Troubleshooting Extractions

What to do when something is missed in a Standardization you've generated

Overview

Sometimes you're not happy with a Standardization you've extracted from a document. Usually, you're just a couple of configuration steps away from a reliable, consistent result. Below you will find the steps used to bring your extraction to high consistency and quality.

Short Version

  1. Select a standardization you're not happy with, and hit Improve, this will let you talk to the AI and explain what is missed/wrong and improve results
  2. Change the standardization parameter Effort Level from standard to extended, if the document is particularly complex

Most Common Fix - Improve Your Schema

Example 1: Missing Information

Your schema includes field names and descriptions, as well as Guidelines. These have a large impact on how the AI understands its task and formats the results.

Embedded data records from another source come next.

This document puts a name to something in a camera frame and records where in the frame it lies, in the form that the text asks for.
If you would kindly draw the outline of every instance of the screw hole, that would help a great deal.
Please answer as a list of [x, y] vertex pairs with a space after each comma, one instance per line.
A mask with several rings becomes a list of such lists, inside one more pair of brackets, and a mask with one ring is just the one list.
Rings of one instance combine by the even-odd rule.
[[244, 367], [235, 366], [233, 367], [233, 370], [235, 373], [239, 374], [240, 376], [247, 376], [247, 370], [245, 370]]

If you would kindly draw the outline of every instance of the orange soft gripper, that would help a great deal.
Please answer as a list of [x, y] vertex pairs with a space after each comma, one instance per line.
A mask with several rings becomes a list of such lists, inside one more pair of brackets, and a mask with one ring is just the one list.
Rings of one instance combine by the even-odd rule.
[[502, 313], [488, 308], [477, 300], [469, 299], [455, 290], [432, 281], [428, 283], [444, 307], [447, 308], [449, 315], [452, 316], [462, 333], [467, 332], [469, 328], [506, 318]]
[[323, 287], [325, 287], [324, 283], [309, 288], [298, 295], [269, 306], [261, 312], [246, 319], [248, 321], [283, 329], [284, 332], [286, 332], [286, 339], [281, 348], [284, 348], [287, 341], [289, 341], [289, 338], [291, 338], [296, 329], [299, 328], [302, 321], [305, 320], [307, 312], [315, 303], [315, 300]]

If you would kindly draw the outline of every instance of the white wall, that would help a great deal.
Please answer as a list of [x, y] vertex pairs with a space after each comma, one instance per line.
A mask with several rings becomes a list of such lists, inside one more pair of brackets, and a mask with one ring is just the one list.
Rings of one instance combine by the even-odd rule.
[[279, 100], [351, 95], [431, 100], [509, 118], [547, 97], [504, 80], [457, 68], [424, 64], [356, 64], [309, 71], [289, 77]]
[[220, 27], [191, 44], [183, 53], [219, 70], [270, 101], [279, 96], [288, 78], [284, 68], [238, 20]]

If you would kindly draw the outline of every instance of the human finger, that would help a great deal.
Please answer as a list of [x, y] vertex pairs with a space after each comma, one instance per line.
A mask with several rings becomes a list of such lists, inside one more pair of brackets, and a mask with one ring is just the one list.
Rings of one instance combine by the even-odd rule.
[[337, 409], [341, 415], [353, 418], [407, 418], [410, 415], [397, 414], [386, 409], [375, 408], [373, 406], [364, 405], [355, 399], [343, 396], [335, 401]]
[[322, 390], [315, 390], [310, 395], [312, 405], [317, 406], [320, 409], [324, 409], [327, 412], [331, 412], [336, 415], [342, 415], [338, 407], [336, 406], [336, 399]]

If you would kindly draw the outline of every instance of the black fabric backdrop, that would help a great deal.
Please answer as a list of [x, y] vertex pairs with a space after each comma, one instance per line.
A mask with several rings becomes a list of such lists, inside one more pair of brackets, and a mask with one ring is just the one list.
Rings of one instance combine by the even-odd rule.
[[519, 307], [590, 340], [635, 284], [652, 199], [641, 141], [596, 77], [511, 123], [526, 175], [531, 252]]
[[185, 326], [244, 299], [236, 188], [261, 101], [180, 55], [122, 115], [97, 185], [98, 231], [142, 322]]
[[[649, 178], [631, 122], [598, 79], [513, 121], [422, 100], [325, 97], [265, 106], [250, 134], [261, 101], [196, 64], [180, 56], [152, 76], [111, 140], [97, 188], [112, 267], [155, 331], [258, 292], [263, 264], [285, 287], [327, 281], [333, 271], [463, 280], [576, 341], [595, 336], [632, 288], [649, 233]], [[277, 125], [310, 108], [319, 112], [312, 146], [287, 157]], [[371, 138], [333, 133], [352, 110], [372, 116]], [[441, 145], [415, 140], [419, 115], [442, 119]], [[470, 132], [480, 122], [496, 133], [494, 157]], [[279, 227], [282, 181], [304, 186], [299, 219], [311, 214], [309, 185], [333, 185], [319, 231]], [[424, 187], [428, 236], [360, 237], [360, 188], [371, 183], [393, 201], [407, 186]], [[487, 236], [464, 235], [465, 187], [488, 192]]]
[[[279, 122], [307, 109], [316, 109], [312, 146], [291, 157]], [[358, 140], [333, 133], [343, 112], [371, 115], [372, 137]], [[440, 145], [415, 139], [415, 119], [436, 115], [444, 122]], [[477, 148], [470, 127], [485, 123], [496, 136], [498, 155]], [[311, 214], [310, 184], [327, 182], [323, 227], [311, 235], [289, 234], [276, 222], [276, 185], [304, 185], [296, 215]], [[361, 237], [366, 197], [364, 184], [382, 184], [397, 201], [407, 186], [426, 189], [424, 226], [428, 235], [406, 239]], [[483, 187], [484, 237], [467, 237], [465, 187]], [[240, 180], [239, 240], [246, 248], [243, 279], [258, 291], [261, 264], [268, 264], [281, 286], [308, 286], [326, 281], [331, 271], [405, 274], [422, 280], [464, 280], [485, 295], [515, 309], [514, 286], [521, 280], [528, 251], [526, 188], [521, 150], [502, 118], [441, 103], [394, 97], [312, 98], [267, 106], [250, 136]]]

Here's an example: maybe your extracted Standardization looks like the screenshot below, and you don't like that the extracted amounts do not include a currency symbol.

This example of a mistake is a straightforward schema definition issue. If we take a look at our schema, we can see it has no slot for currency symbols. We can fix this in one of two ways:

  • Directly edit the schema by clicking on edit, and adding a field called currencySymbol
  • Click on the purple "Improve" button and explain to our AI in interactive chat what got missed, letting it figure out a new schema.

In this guide, we'll choose the latter option. Clicking on "Improve", we get a chat window where we can go back and forth with the AI and explain the changes required. For example:

"We extracted amounts correctly, but we don't have their currency. Add a currency symbol as a separate field for every extracted value (like e.g. USD)."

Click Generate Schema, and after a few minutes you'll receive an improved version. Manually run the new schema on a few documents to make sure the results look good: select the schema, click Standardize, and examine the outcome. Here it is, now with USD.

Example 2: Misunderstanding

Often the reason something is mis-extracted is that the schema is too vague. For example, maybe your schema has a field called VatId, and you're normalizing an invoice that says "company number: 12345." You know that "company number" is a VAT ID for your business, but the AI does not.

There are two ways to fix this:

  • Again as before, you can select the incorrect standardization, hit Improve, and carefully explain to the AI its mistake, and it will propose its own edits to the schema to clarify the nuance for itself.
  • You can directly update the Guidelines attached to the schema. They can contain any free text that disambiguates the extraction job. Example Guidelines:
    • "The VatId field is sometimes shown as "company number". Map any company number to VatId."
    • "In purchase orders, never extract the name ACME INC.. that's our own company. Only extract information relating to the vendor, which will be a company other than ACME INC."

Here's where you edit the Guidelines:

Click on the little edit pencil, edit the Guidelines, and type in any disambiguation.


Changes to your Guidelines edit the existing schema in place, so rerun standardize with the updated schema after saving.

Split Your Document

Sometimes you create a schema with the intention to run on one input, and then end up accidentally putting in a document that has multiple inputs. Example: you expect a utility bill to have 1 account number, usage period, and total amount - and then your system ingests a PDF that contains many different accounts and periods all in one document.

The fix here is to use DocuPipe's Split operation. You can read more about it Here. Split takes in a document plus instructions and breaks a long file into sub-documents. On the Documents tab in your dashboard, click Split.

Select the document you want to split and describe, in plain language, how the pages should be grouped.

📘

Our AI is smart enough not to split if it detects only a single underlying document. Split is also handy when you want to focus on a narrow page span inside a long PDF or disentangle many concatenated documents intelligently.

Many DocuPipe users end up building a flow that runs Split the same way every time. You can define a workflow that first splits a document and then runs Classification to determine which schema should process each subdocument.

Change Standardization Configuration

When you run standardization, either through our UI or manually, you can set some configuration parameters. 90% of the time the defaults are good enough, but sometimes you need to tweak this.

Effort Level

This is the most powerful lever you can pull to improve results. Set Effort Level to Extended. This mode is slower and uses considerably more compute, so it consumes 5 credits per page instead of 2 in standard mode.

Display Mode

If the document content is highly visual or chart-heavy, try displayMode = image. Otherwise spatial is usually the best default. Experiment with section only as a last resort.

Split mode

You will rarely need to change this parameter. It has no effect on Extended effort mode, but it matters in Standard or High. If each page can be understood independently, set split = all. If the document is only 1-10 pages and you're not extracting hundreds of items, try split = never.